An exact copy of all the data is needed, with every picture left out.

RECORD EXCERPTS: Begin

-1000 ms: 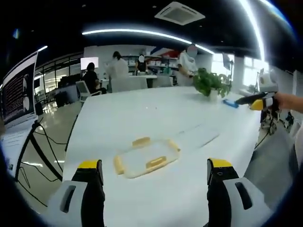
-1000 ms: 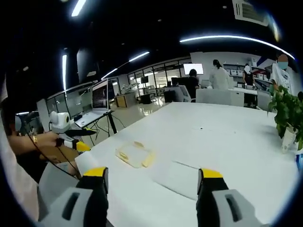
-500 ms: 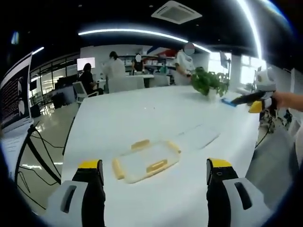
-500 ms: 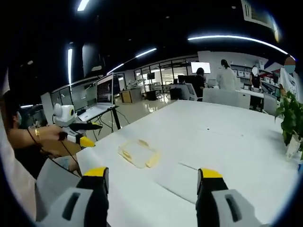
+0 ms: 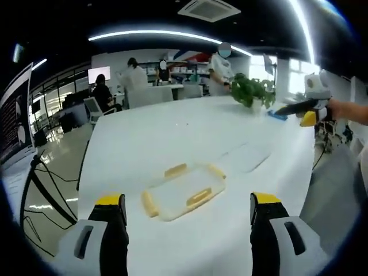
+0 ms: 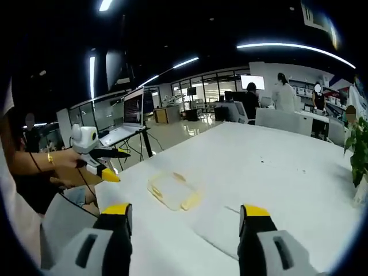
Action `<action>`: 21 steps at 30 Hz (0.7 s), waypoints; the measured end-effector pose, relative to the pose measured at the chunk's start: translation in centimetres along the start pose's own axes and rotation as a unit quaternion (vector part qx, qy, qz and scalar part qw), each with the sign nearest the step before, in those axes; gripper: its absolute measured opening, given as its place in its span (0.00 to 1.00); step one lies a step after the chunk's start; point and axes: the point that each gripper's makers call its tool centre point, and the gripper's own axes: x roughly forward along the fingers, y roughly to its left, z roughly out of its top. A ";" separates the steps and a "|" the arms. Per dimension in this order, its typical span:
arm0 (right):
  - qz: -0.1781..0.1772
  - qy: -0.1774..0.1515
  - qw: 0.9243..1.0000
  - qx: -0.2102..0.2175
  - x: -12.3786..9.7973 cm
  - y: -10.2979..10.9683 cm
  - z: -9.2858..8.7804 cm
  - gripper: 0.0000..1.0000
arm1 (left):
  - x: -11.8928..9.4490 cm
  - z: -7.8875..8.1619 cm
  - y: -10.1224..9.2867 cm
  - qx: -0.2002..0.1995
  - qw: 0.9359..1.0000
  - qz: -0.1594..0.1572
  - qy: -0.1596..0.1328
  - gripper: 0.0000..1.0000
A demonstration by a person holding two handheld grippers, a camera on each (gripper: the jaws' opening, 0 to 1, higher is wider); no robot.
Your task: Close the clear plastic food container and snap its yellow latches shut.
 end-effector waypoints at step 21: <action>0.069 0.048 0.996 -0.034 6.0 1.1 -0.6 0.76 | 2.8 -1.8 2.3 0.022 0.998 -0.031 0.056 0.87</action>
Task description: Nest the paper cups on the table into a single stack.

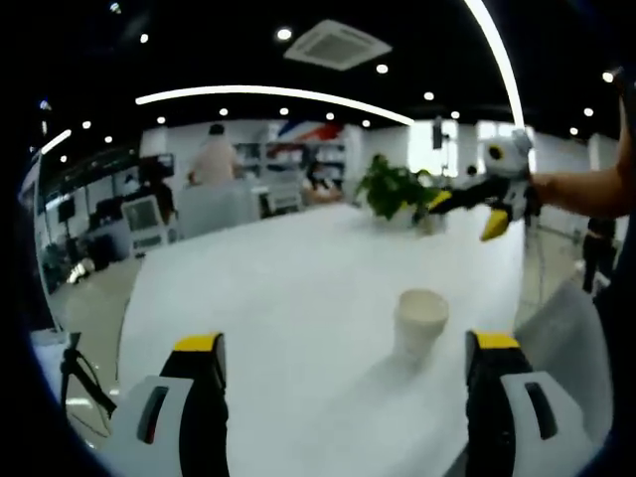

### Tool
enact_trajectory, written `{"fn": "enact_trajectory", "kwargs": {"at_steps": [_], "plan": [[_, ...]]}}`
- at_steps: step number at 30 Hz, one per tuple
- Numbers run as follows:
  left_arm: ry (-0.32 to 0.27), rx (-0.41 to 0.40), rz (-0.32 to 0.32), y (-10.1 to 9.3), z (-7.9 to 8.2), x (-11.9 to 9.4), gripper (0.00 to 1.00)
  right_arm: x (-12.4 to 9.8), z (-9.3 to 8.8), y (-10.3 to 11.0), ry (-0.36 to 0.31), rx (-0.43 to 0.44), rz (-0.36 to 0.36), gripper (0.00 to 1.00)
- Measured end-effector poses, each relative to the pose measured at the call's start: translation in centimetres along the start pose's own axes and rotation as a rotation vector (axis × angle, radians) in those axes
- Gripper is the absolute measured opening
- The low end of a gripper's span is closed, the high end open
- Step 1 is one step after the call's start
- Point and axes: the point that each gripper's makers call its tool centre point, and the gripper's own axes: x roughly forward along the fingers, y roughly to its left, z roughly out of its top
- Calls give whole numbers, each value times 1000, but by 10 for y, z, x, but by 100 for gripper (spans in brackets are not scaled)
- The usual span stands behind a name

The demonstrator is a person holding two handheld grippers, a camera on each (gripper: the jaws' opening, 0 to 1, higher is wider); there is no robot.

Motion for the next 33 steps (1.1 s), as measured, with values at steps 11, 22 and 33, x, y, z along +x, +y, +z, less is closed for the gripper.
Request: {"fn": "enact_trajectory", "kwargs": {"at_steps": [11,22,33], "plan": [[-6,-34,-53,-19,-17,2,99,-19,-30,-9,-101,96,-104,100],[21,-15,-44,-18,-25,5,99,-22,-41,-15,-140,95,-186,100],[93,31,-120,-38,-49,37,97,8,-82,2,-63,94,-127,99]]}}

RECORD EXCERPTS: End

- EXPECTED ANSWER:
-1000 ms: 
-1000 ms: 
-500 ms: 
-500 ms: 
+0 ms: 
+0 ms: 
Action `<action>`: 21 steps at 30 Hz (0.7 s), waypoints; the measured end-effector pose, relative to the pose measured at the chunk's start: translation in centimetres along the start pose's own axes and rotation as a unit quaternion (vector part qx, qy, qz and scalar part qw), each with the sign nearest the step before, in those axes; gripper: its absolute measured opening, given as its place in its span (0.00 to 1.00); step one lies a step after the chunk's start; point and axes: the point that each gripper's makers call its tool centre point, and the gripper's own axes: x roughly forward along the fingers, y roughly to its left, z roughly out of its top. A ";" separates the steps and a "|" the arms. Per dimension in this order, its typical span:
arm0 (right):
  - qz: -0.1781..0.1772
  - qy: -0.1774..0.1515
  - qw: 0.9243..1.0000
  - qx: -0.2102..0.2175
  - x: -12.3786..9.7973 cm
  - y: -10.2979..10.9683 cm
  - z: -9.2858..8.7804 cm
  - gripper: 0.0000..1.0000
arm1 (left):
  - x: -11.8928..9.4490 cm
  - z: -7.8875..8.1619 cm
  - y: -10.1224..9.2867 cm
  - qx: -0.2002..0.1995
  - qw: 0.9359..1.0000
  - qz: -0.1594..0.1572
  - qy: -0.1596..0.1328
  - gripper: 0.0000..1.0000
A demonstration by a person holding two handheld grippers, a camera on each (gripper: the jaws' opening, 0 to 1, higher is wider); no robot.
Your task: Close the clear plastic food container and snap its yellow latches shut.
 end-effector waypoints at step 21: <action>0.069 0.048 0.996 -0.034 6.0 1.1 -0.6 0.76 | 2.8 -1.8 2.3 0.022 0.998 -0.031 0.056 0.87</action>
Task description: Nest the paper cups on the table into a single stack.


### Tool
enact_trajectory, written `{"fn": "enact_trajectory", "kwargs": {"at_steps": [_], "plan": [[_, ...]]}}`
- at_steps: step number at 30 Hz, one per tuple
- Numbers run as follows:
  left_arm: ry (-0.32 to 0.27), rx (-0.41 to 0.40), rz (-0.32 to 0.32), y (-10.1 to 9.3), z (-7.9 to 8.2), x (-11.9 to 9.4), gripper (0.00 to 1.00)
  right_arm: x (-12.4 to 9.8), z (-9.3 to 8.8), y (-10.3 to 11.0), ry (-0.36 to 0.31), rx (-0.43 to 0.44), rz (-0.36 to 0.36), gripper (0.00 to 1.00)
- Measured end-effector poses, each relative to the pose measured at the call's start: translation in centimetres along the start pose's own axes and rotation as a rotation vector (axis × angle, radians) in those axes
- Gripper is the absolute measured opening
- The low end of a gripper's span is closed, the high end open
- Step 1 is one step after the call's start
- Point and axes: the point that each gripper's makers call its tool centre point, and the gripper's own axes: x roughly forward along the fingers, y roughly to its left, z roughly out of its top
- Calls give whole numbers, each value times 1000, but by 10 for y, z, x, but by 100 for gripper (spans in brackets are not scaled)
- The usual span stands behind a name

The demonstrator is a person holding two handheld grippers, a camera on each (gripper: the jaws' opening, 0 to 1, higher is wider); there is no robot.

Motion for the next 33 steps (1.1 s), as measured, with values at steps 11, 22 and 33, x, y, z along +x, +y, +z, less is closed for the gripper.
Request: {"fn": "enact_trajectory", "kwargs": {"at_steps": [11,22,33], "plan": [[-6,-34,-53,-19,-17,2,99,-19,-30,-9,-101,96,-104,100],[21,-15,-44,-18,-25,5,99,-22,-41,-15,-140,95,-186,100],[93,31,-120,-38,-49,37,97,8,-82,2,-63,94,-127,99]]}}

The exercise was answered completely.